В школьных коридорах стоял их обезьяний запашок. Пацаны занимаются суходрочкой (так они это называют), а у девок месячные (фу).
Сперма, семя. Вагинальные выделения, менструальная кровь.
Неудивительно, что многие становятся наркоманами. Покуривать они начали еще в средних классах, а ей эта проблема досталась по наследству.
Наркозависимые ни у кого не вызывают симпатии. Остается терпеливо дожидаться, когда они сами себя прикончат из-за передоза.

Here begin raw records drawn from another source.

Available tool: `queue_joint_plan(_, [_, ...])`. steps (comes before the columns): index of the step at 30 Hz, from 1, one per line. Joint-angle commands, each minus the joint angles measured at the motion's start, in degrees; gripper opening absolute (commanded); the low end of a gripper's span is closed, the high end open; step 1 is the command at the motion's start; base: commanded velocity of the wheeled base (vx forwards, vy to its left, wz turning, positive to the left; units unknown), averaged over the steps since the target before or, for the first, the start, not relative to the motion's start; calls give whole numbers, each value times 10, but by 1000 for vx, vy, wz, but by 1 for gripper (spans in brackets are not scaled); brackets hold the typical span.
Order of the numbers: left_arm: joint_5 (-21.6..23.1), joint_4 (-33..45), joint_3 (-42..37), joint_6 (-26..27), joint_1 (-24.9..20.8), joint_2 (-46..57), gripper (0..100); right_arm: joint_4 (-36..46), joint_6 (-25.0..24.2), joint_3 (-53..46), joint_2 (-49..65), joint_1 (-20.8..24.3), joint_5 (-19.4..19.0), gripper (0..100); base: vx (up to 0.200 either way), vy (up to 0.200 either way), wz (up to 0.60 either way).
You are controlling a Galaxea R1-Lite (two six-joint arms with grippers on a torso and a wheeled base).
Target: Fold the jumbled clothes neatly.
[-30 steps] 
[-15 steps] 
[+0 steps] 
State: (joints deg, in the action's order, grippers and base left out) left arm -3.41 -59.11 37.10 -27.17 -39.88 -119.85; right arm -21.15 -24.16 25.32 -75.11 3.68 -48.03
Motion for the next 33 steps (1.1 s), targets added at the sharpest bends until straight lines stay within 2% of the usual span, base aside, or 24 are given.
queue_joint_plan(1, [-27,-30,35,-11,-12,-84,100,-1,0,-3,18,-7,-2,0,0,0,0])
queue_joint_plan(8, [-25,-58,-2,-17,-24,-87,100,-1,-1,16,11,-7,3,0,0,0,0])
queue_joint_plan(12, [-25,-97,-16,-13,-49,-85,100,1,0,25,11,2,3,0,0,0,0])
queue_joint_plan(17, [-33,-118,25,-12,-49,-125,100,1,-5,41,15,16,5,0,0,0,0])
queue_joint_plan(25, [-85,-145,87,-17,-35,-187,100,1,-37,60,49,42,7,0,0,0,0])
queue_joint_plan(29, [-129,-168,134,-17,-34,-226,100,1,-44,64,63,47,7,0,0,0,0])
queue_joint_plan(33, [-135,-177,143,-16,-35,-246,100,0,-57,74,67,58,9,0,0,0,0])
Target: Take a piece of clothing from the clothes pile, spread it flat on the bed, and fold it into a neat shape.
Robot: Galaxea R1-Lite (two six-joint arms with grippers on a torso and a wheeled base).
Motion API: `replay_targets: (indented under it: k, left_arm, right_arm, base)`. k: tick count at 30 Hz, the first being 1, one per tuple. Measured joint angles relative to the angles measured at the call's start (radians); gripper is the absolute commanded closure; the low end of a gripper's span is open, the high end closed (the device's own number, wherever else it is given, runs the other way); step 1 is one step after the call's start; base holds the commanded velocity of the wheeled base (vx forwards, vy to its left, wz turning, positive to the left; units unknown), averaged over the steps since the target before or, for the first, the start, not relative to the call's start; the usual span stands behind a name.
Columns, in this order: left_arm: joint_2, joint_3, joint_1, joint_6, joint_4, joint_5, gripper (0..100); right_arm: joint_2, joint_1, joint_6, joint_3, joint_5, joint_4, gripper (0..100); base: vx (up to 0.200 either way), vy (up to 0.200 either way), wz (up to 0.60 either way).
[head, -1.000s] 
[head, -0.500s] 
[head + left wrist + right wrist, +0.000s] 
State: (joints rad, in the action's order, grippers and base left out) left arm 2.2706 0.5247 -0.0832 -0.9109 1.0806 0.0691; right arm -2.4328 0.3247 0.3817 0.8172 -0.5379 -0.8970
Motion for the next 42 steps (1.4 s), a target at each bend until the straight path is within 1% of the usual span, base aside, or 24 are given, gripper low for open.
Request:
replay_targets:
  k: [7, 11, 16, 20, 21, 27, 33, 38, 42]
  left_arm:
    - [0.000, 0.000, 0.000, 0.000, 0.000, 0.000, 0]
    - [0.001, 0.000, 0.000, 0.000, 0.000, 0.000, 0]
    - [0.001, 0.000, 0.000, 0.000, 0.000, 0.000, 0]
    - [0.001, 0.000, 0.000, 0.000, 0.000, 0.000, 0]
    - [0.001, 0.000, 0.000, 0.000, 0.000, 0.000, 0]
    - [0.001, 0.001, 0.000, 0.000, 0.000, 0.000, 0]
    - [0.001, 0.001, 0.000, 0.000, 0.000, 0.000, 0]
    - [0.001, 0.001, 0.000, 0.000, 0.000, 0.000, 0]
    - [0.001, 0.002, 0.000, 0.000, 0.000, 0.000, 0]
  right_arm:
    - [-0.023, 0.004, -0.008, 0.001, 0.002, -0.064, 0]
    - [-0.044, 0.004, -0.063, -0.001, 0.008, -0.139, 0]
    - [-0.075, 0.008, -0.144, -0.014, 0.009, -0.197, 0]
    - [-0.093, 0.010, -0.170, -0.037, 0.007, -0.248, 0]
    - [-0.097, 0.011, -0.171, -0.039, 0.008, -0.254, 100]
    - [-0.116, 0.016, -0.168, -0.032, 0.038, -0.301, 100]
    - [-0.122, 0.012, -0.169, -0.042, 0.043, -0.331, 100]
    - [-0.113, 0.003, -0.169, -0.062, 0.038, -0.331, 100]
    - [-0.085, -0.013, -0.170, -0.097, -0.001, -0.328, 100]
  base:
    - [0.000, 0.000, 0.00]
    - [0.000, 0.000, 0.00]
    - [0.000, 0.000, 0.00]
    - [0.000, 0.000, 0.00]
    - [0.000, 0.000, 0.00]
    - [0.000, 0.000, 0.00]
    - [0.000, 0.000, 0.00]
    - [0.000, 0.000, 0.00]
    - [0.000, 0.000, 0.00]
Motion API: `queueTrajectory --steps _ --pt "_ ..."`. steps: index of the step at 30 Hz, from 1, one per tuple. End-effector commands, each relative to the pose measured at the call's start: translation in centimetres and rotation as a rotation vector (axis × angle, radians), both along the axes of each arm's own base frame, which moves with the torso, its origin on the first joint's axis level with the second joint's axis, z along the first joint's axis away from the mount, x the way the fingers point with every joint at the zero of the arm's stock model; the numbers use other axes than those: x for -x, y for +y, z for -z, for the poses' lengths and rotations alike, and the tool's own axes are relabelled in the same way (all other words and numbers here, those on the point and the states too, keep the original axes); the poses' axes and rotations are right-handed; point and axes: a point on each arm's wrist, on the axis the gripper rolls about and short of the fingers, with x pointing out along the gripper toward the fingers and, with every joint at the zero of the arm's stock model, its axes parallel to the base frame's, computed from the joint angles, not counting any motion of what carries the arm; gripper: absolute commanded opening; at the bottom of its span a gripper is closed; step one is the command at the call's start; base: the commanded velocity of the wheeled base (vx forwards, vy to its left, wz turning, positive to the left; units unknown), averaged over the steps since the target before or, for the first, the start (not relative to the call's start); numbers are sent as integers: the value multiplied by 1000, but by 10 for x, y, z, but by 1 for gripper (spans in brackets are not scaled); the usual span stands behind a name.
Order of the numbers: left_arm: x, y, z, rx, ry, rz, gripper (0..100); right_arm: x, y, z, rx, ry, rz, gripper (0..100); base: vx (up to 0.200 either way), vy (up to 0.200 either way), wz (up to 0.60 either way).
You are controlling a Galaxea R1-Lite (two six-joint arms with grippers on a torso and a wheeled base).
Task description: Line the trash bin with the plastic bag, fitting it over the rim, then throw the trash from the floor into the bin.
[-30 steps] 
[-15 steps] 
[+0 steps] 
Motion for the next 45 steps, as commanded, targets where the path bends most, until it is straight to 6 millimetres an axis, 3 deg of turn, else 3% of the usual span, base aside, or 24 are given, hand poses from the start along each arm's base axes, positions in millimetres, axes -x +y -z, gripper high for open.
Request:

Что бы она как директор школы ни говорила публично, в душе Лорен не верила в то, что подростки могут исправиться. Слишком дорогая процедура, и результаты сомнительны. Велика вероятность рецидива. Лучше признать как данность: эта молодежь за редкими исключениями проклятое поколение, лобные доли мозга повреждены видеоиграми, мобильниками, зомбоящиком и рукоблудием. У них нет ощущения истории и, следовательно, отсутствует понимание будущего. Им, вооруженным передовыми компьютерами (Северный Хэммонд мог похвастаться в плане школьного обеспечения), не надо ни о чем думать, факты и фейки добываются в один клик и потому мало чего стоят. Благодаря калькуляторам им не надо складывать или делить колонки цифр. Они ветрены и впечатлительны. Мозги у них не больше, чем у плодовых мушек, и они размножались бы с такой же скоростью, но у них все-таки хватает ума предохраняться. (Раздавать в школе презервативы! Во избежание мушиного помета! Классная идея. Но как же это мерзко, если подумать, а не думать невозможно.) Они, само собой, мухлюют с домашними заданиями и, если получится, во время тестов в классе. Мухлевать на госэкзаменах посложнее, но они и тут не оставляют попыток. Им нельзя доверять, мимо них ничего не пронесешь. Такое поколение!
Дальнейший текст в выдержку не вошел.